Killing Eve rarely spells out the motivations of its characters. In a world of spies, double agents, and assassins, nothing is explicit and everything is uncertain. Villanelle’s behavior outwardly seems obvious. She’s a contract killer with no morals but a real appetite for the finer things in life. She seems easy to read, but yet there’s nothing simple about her and that’s a huge reason why the show works. Jodie Comer imbues her with layers that the show is just now starting to peel back.

 

 

Villanelle is not a sociopath. A sociopath possesses no empathy, and she clearly has some. She showed that with Bor’ka (AKA Russia’s Biggest Elton John Fan) last week. She might be a psychopath – that’s an open question – but she’s also as Dasha says a product of a system that transforms people into killing machines. Dasha is wrong about one thing, though. Villanelle isn’t a perfect killing machine.

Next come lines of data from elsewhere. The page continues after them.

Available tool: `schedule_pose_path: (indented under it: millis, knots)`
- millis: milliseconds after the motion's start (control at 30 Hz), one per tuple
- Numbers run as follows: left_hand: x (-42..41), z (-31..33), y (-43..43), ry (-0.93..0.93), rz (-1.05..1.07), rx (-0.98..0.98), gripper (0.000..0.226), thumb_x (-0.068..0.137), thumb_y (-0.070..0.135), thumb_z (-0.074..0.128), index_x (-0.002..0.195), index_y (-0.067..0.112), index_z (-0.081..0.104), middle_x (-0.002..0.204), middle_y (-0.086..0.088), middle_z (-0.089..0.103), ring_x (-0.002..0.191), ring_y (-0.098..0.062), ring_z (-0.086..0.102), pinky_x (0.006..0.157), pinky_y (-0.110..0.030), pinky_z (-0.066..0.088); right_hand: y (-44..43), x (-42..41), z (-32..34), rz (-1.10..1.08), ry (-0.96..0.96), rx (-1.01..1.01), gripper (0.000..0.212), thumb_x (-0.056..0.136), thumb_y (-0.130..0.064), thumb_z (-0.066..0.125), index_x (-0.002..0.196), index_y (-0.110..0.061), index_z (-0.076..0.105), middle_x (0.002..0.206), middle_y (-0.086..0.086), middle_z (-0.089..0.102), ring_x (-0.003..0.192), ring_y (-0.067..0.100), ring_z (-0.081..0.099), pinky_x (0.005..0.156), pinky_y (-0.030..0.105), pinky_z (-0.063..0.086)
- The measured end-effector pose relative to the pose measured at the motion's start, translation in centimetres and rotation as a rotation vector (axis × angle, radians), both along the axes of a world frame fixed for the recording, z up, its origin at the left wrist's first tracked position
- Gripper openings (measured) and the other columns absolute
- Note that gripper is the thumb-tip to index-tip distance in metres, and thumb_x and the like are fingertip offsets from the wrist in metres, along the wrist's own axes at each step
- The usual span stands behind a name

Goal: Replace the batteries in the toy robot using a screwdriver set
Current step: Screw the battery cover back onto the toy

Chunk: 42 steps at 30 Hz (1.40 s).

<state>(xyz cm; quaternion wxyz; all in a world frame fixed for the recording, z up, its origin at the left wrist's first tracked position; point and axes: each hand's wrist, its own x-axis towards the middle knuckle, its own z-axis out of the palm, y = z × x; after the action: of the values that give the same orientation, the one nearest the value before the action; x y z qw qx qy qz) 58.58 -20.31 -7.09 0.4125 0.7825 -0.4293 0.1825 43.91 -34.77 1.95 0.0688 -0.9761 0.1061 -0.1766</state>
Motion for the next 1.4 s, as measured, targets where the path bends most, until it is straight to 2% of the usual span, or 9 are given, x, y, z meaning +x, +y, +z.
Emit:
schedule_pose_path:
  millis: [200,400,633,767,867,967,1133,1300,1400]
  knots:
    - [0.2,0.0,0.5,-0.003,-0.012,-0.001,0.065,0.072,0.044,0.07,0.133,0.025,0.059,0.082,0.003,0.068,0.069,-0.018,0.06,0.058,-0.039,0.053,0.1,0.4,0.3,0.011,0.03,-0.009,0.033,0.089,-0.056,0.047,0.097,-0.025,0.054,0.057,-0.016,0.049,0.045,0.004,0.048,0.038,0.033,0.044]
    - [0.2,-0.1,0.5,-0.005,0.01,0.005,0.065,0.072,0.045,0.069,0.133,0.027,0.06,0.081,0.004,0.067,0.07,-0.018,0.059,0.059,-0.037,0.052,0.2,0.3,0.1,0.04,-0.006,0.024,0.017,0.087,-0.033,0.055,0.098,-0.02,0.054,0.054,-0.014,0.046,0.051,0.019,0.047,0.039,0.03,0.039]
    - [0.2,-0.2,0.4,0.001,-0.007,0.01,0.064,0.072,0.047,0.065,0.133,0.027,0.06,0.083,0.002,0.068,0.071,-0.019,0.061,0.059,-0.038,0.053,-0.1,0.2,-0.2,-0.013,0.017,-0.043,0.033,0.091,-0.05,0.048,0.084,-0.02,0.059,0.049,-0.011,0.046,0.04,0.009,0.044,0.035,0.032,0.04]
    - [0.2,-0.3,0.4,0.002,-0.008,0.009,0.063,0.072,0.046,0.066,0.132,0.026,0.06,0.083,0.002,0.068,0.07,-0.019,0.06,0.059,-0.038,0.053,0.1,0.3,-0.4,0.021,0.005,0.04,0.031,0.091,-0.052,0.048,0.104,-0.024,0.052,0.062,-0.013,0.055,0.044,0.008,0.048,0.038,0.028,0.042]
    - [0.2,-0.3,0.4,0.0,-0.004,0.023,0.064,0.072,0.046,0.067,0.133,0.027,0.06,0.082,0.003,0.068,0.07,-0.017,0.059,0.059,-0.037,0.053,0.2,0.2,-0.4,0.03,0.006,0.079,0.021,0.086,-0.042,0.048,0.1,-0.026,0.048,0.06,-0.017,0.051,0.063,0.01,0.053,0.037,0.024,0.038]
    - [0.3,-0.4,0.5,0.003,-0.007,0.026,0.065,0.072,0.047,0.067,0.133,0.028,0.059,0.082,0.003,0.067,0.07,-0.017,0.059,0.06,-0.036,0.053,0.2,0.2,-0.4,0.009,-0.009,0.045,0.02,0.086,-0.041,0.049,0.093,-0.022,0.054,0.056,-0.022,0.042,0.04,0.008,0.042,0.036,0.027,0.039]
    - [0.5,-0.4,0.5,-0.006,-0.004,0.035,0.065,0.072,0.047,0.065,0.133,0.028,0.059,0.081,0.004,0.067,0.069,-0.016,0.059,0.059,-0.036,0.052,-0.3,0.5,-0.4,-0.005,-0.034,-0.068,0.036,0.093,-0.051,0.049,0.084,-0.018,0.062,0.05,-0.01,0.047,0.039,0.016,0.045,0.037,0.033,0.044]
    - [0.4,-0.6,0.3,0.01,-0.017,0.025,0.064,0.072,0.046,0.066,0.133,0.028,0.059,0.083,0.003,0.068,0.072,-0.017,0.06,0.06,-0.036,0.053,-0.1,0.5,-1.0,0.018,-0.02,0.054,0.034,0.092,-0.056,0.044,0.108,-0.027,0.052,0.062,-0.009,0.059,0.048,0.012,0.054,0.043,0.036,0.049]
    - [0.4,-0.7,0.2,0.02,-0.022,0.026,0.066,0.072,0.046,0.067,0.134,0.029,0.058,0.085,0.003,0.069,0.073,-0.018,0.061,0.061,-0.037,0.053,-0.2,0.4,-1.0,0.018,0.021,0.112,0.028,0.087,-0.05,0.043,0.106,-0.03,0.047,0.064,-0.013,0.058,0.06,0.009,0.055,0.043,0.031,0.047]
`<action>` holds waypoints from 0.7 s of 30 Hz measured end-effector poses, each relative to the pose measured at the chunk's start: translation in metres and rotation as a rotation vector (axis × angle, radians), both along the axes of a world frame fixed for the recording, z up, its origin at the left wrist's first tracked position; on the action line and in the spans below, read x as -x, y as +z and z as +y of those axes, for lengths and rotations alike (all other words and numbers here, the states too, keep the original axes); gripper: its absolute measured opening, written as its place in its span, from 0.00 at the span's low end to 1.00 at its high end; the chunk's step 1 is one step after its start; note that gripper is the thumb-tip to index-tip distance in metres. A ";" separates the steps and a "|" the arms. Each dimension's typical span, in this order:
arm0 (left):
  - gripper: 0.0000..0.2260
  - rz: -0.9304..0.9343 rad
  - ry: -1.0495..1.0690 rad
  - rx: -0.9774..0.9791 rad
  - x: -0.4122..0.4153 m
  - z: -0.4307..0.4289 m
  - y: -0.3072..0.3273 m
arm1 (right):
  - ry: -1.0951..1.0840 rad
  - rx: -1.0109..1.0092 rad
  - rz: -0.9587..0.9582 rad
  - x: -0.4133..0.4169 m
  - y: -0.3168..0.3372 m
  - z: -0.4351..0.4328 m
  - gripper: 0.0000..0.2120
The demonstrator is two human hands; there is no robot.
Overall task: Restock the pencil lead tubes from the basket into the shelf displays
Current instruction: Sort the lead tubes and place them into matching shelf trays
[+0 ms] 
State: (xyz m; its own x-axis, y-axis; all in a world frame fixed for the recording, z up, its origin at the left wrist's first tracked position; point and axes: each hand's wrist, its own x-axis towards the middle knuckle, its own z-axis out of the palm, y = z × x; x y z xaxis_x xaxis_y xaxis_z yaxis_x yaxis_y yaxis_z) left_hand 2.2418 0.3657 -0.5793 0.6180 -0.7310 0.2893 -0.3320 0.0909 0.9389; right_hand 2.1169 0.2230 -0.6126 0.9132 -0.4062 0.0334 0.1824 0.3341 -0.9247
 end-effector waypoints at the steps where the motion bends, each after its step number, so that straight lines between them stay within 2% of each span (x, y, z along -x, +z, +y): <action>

A perfect killing machine never questions its programming. That’s exactly what Villanelle does in this episode.

 

As she does, the body of the show begins moving around in its own skin. The titles proclaiming the show’s locations glitch and comment with the character in some cases. Villanelle decides to bail on this whole Keeper business and lobbies Konstantin to let her go with him and his daughter Irina as they escape this lifestyle once and for all (again, something never explicitly stated). Konstantin won’t tell Villanelle where they’re escaping to but she gets it out of Irina.

 

CUBA flashes on the screen, as surprised as Villanelle is. When the scene cuts back to Konstantin in London, we’re simply advised it’s NOT CUBA. Earlier in the episode, Niko uses a keypad to communicate with Eve and his message – PISS OFF – flashes on the screen. The bleed between the diegesis of the world and its non-diegetic elements like the screen cards evidence the crumbling foundation that show has been built on. Villanelle is no longer the alluring assassin. She wants out.

 

 

Everyone does, with the exception perhaps of Eve. Konstantin it seems was the one stealing from the secret fund of The Twelve (and Kruger’s appeal to him to borrow money now to cover the shortage – six million euros – now seems like a polite way of saying I know you did it). He is also working with Carolyn’s new shady boss Paul. Carolyn correctly assumes Paul is working with The Twelve, but no one seems to have pegged Konstantin for stealing and killing his way out of town.

 

Villanelle begs him to take her with her when he goes. His reticence stems in part from his obvious disappointment and grief over the murder of her mother. You were supposed to grow up, he says, hitting again the central theme of the season, and realize she’s not evil. Just insane. 

 

Villanelle might not be evil. She might not be insane. But she is in a state of flux, and that leaves her wounded at the end of the episode. Perhaps to try and will herself back into shape, she goes through the contract Helene gave her and ends up with an ugly wound in her arm. It’s going to leave a scar.

 

 

Parting Shots:

  • Irina shows that murder runs in the family when she runs over her mother’s boyfriend with the car as she makes her escape with Konstantin.
  • Carolyn discovers one of the last people Kenny called was Konstantin and the subject of their conversation was whether or not the Russian spy was Kenny’s father. No one seems to know for sure.
  • Equally unsure is the identity of Villanelle’s father, but Konstantin’s reaction to the news of her mother’s death suggests more than a passing familiarity.
  • Villanelle’s clothes are unusually muted this week, save for the absolutely 80s power suit she wears to the meeting with Helene.
  • Eve leaves Niko’s side, again, but while Villanelle mutates, Eve seems to be treading water.